O único líquido caro que ainda compro em posto hoje em dia é Coca-Cola zero.
Com os preços dos combustíveis em alta — e sem perspectiva de queda rápida depois da disparada causada pela guerra no Irã — muita gente nos Estados Unidos voltou a olhar com mais atenção para os carros elétricos.
Então aqui vai um conselho direto: a melhor experiência com um elétrico só acontece quando você pode carregá-lo onde dorme. Tomada em casa não é detalhe — é o principal. Mais prático e mais barato do que depender de estações públicas.
Agora, um pequeno segredo de quem cobre o setor: mesmo que você ignore a economia com combustível, elétricos ainda fazem mais sentido. Troca de óleo, fluido de transmissão, revisão de freio — tudo isso some ou diminui muito. E convenhamos: ninguém sente falta de sair do posto com cheiro de gasolina na mão.
Para não ficar só no discurso, comprei um Porsche Taycan 4S usado, ano 2021. O carro que custava US$ 164 mil zero quilômetro caiu para US$ 74 mil depois de três anos de leasing.
E isso leva ao ponto principal: hoje, o melhor negócio está nos usados. Não precisa ficar preso a um modelo específico. Há boas opções com preços interessantes. O valor de revenda dos elétricos caiu, e o mercado está prestes a absorver uma nova onda de carros devolvidos de contratos de leasing.
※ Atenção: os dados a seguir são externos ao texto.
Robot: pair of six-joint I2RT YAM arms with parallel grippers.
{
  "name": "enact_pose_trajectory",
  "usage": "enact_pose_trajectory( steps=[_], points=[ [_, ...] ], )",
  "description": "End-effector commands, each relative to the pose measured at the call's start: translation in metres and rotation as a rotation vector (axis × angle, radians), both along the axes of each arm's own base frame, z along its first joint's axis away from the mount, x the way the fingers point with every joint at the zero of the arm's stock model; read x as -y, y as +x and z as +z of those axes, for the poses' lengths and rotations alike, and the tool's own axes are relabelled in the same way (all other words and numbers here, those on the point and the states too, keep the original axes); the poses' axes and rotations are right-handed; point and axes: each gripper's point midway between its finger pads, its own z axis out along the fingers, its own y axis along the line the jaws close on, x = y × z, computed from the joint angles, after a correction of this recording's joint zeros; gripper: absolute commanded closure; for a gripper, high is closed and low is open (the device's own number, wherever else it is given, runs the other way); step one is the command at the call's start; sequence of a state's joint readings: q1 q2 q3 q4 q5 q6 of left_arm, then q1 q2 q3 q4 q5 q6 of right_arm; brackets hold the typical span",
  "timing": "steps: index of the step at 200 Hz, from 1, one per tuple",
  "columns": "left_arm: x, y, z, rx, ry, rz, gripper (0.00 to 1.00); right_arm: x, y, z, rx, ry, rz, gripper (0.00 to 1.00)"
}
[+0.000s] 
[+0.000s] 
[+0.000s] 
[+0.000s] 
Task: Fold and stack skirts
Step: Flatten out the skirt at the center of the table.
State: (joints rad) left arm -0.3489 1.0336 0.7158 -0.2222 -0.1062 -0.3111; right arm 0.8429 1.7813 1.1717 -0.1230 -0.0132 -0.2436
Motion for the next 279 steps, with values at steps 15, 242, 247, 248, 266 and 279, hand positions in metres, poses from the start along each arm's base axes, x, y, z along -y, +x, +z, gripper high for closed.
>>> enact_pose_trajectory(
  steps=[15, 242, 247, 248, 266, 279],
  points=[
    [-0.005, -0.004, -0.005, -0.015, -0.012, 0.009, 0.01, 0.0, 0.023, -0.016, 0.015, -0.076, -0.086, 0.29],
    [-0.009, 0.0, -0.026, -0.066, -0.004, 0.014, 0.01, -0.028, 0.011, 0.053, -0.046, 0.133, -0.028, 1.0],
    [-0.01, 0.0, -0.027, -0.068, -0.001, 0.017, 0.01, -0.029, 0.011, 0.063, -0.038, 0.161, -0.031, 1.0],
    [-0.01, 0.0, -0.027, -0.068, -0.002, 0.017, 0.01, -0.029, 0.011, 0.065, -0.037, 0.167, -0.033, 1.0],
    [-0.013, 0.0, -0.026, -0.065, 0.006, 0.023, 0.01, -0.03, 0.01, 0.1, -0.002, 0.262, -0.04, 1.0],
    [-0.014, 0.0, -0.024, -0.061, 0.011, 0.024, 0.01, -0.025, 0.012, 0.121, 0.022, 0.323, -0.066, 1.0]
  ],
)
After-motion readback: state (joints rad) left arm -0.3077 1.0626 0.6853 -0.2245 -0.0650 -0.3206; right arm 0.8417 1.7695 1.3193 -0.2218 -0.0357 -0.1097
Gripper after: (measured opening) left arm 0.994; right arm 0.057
Isso acontece por um incentivo fiscal nos Estados Unidos que oferecia até US$ 7.500 para carros elétricos alugados. As concessionárias aproveitaram — e muito. Agora, com esses contratos chegando ao fim, a oferta aumenta. E quando a oferta sobe, o preço cai.
Na prática, elétricos usados estão se tornando uma porta de entrada para carros mais acessíveis. Modelos de marcas premium como Audi, BMW, Cadillac, Mercedes e Volvo passam a ficar ao alcance de mais gente. Sem motor a combustão, há menos incerteza na manutenção. E, por lei, as baterias têm garantia de pelo menos oito anos ou 160 mil km — além de estarem durando mais do que o previsto.
Para quem busca algo mais barato, Chevrolet Bolt e Nissan Leaf continuam sendo boas portas de entrada, com preços na faixa dos US$ 30 mil. O Bolt 2027, com autonomia de cerca de 417 km, reaproveita a carroceria da geração anterior, mas traz novo conjunto mecânico e interior mais funcional. O Leaf 2026 também evoluiu bastante, com mais conforto e autonomia entre 417 km e 487 km.
Entre os modelos mais disputados do mercado, que incluem Tesla Model 3 e Y, Ford Mustang Mach-E, Kia EV6 e Volkswagen ID.4, duas opções se destacam: Hyundai Ioniq 5 e Chevrolet Equinox EV. Ambos partem de cerca de US$ 37 mil e ainda contam com incentivos que ajudam a baixar o preço.
O Ioniq 5 tem carregamento rápido e diferentes versões, incluindo uma mais esportiva. Já o Equinox EV aposta no básico bem feito: espaço, preço competitivo e uso simples no dia a dia. Não tenta reinventar nada — e talvez seja exatamente esse o ponto.
Para famílias, os SUVs de três fileiras ainda são raros, mas Kia EV9 e Hyundai Ioniq 9 ocupam esse espaço. Ambos têm autonomia acima de 480 km e acomodam até sete ocupantes, com versões mais simples ou mais equipadas. O problema é o preço, que já entra na casa dos US$ 50 mil.
Se a ideia for desempenho, Hyundai Ioniq 5 N e Porsche Macan elétrico entram na conversa. O Hyundai entrega experiência próxima de pista, enquanto o Porsche mantém o comportamento típico da marca. Em comum, a capacidade de acelerar forte sem gastar uma gota de gasolina premium.
Mesmo os elétricos mais básicos já têm nível de refinamento elevado, o que faz modelos de luxo como Lucid Air e Cadillac Escalade IQ parecerem ainda mais isolados do mundo externo. Silenciosos, rápidos e com autonomia que passa dos 700 km no caso do Lucid.
No outro extremo, há propostas como a GMC Sierra EV Denali e a Rivian R1T, que mostram que até picapes elétricas já entraram no jogo — com potência, tecnologia e soluções práticas que vão além do convencional.